WORK INSTRUCTION:
Starting at the first line of the data below, write out each line exactly until you reach the line containing "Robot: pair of", and include that line too.

(Dataset entries)
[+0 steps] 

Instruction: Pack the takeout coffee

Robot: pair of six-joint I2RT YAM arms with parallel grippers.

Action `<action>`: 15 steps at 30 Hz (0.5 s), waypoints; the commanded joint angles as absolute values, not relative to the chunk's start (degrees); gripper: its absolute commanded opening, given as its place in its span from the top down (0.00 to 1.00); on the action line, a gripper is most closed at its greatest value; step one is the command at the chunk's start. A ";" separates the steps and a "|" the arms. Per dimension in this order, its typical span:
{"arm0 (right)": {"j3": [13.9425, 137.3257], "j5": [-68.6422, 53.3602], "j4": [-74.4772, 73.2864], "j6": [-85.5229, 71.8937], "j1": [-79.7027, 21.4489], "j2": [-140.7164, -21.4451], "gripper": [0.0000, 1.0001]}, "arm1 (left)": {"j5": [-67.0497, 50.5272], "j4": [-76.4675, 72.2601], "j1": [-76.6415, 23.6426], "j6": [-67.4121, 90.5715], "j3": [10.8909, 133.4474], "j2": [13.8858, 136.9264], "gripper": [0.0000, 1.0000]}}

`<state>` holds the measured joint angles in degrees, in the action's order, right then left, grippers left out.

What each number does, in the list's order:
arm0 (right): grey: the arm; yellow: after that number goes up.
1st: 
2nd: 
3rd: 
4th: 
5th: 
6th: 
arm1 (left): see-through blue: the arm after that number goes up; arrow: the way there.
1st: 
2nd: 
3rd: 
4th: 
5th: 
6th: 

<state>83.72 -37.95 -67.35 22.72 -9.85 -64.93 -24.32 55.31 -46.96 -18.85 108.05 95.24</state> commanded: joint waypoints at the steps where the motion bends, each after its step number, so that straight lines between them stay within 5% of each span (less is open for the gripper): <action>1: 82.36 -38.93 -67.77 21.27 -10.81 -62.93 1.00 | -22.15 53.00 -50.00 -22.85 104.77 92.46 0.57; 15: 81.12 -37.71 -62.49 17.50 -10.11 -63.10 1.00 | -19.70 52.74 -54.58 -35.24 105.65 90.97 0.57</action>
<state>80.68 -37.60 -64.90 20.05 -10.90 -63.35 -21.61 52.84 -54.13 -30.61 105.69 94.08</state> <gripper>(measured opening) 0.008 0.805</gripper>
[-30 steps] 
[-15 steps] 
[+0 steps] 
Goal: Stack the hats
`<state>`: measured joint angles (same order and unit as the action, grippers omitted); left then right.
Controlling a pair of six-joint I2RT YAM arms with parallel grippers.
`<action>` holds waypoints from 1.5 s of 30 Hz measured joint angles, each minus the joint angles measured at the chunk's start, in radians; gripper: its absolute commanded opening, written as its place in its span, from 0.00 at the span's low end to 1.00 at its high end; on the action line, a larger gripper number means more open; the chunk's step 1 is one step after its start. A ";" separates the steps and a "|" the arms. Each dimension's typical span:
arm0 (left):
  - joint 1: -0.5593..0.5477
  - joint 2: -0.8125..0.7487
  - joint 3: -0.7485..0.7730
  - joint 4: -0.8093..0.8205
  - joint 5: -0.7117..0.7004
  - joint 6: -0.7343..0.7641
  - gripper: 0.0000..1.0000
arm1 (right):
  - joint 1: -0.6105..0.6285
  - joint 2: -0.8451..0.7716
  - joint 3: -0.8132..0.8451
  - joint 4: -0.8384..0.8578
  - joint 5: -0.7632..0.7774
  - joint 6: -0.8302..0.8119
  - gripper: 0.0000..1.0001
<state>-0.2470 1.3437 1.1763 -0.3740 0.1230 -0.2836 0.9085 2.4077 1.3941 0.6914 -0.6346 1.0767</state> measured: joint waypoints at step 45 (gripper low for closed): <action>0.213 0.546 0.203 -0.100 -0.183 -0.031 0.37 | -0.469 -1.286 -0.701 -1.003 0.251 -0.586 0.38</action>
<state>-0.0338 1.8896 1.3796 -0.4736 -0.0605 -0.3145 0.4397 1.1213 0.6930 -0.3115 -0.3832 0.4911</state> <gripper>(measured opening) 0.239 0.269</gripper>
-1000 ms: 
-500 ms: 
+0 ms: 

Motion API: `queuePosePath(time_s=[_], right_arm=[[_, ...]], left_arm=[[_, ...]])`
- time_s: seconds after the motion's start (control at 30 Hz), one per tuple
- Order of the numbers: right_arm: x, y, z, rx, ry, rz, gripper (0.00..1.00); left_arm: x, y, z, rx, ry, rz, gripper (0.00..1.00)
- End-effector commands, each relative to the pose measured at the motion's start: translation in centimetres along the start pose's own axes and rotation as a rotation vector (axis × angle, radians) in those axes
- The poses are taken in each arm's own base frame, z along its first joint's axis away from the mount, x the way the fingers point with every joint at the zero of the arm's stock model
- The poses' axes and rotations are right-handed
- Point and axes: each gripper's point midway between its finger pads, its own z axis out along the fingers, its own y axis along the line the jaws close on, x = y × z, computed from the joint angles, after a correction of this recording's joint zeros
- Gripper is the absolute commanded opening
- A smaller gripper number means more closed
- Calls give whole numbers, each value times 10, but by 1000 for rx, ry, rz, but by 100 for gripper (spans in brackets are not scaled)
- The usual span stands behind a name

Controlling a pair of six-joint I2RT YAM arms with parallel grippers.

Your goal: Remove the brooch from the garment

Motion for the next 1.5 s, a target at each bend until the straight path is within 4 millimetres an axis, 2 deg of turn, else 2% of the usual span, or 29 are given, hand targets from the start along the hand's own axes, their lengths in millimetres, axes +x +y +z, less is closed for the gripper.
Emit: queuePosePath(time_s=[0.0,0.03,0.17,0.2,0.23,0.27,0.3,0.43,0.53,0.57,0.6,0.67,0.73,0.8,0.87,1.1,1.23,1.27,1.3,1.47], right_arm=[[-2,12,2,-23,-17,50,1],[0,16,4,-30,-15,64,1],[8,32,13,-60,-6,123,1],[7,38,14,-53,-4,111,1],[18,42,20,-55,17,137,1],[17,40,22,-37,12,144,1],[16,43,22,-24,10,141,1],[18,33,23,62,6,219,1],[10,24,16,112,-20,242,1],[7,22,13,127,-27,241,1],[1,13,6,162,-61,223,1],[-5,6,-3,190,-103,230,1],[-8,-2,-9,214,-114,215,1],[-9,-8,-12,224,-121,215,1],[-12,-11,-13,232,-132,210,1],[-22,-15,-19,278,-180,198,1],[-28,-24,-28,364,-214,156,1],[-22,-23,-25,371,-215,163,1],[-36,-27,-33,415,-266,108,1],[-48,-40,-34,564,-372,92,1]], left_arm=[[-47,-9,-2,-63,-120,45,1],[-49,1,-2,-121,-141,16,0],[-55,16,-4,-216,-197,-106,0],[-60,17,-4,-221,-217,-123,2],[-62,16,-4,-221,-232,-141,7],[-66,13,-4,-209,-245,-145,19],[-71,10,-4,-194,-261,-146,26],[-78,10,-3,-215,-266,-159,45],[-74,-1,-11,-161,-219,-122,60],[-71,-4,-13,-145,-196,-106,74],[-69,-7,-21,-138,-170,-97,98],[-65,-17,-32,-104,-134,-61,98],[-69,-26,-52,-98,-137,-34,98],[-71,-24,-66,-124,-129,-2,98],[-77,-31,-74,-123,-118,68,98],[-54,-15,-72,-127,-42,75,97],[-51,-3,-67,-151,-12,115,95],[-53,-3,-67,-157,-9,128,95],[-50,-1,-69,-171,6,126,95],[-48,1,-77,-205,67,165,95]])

TASK SOLUTION:
[+0 steps] 

Instruction: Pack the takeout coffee

Robot: pair of six-joint I2RT YAM arms with parallel grippers.

The output contains nothing further.